▸ **WHAT NEEDS TO BE DONE**:
Starting at the first line and ending at the last, output the data exactly.

▸ **EXERCISE DATA**:
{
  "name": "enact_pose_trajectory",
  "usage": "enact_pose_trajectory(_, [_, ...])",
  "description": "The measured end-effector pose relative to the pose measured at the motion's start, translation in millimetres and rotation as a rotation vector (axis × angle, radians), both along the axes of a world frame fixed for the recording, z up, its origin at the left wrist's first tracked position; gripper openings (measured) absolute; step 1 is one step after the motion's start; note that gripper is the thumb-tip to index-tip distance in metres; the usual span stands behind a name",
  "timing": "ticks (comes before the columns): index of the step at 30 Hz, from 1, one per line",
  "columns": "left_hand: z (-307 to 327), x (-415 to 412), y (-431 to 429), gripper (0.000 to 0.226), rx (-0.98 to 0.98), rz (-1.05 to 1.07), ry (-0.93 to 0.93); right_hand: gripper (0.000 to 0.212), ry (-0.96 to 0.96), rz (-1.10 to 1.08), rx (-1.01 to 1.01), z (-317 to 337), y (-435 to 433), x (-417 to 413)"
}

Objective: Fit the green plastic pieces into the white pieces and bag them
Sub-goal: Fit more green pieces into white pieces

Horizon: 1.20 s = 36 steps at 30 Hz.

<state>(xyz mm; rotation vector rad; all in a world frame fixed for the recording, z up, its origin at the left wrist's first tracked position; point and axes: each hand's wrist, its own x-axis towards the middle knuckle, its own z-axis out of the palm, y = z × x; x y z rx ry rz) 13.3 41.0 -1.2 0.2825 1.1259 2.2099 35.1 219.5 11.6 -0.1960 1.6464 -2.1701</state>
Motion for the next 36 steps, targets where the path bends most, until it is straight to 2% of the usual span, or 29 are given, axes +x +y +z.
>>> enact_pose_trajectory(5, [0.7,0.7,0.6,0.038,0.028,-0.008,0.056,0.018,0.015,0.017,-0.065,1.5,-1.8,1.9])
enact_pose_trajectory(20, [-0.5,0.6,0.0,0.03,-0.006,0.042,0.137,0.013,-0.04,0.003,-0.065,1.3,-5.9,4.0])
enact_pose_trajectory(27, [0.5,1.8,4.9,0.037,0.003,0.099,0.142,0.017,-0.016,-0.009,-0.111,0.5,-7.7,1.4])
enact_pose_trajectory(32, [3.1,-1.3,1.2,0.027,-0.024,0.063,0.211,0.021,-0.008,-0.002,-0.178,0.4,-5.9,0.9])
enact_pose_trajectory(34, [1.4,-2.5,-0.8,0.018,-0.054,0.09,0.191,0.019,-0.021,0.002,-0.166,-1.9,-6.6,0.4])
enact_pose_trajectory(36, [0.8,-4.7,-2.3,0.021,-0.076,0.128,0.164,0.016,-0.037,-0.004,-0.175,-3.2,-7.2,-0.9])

▸ **RESULT**:
{
  "name": "enact_pose_trajectory",
  "usage": "enact_pose_trajectory(_, [_, ...])",
  "description": "The measured end-effector pose relative to the pose measured at the motion's start, translation in millimetres and rotation as a rotation vector (axis × angle, radians), both along the axes of a world frame fixed for the recording, z up, its origin at the left wrist's first tracked position; gripper openings (measured) absolute; step 1 is one step after the motion's start; note that gripper is the thumb-tip to index-tip distance in metres; the usual span stands behind a name",
  "timing": "ticks (comes before the columns): index of the step at 30 Hz, from 1, one per line",
  "columns": "left_hand: z (-307 to 327), x (-415 to 412), y (-431 to 429), gripper (0.000 to 0.226), rx (-0.98 to 0.98), rz (-1.05 to 1.07), ry (-0.93 to 0.93); right_hand: gripper (0.000 to 0.212), ry (-0.96 to 0.96), rz (-1.10 to 1.08), rx (-1.01 to 1.01), z (-317 to 337), y (-435 to 433), x (-417 to 413)"
}

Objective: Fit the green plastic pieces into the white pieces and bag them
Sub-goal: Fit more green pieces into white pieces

Horizon: 1.20 s = 36 steps at 30 Hz.

<state>(xyz mm; rotation vector rad; all in a world frame fixed for the recording, z up, its origin at the left wrist's first tracked position; point and axes: each hand's wrist, its own x-axis towards the middle knuckle, its own z-axis out of the palm, y = z × x; x y z rx ry rz) 13.3 41.0 -1.2 0.2825 1.1259 2.2099 35.1 219.5 11.6 -0.1960 1.6464 -2.1701</state>
Motion for the next 36 steps, targets where the path bends most, until it is straight to 2% of the usual span, or 29 are given, axes +x +y +z.
>>> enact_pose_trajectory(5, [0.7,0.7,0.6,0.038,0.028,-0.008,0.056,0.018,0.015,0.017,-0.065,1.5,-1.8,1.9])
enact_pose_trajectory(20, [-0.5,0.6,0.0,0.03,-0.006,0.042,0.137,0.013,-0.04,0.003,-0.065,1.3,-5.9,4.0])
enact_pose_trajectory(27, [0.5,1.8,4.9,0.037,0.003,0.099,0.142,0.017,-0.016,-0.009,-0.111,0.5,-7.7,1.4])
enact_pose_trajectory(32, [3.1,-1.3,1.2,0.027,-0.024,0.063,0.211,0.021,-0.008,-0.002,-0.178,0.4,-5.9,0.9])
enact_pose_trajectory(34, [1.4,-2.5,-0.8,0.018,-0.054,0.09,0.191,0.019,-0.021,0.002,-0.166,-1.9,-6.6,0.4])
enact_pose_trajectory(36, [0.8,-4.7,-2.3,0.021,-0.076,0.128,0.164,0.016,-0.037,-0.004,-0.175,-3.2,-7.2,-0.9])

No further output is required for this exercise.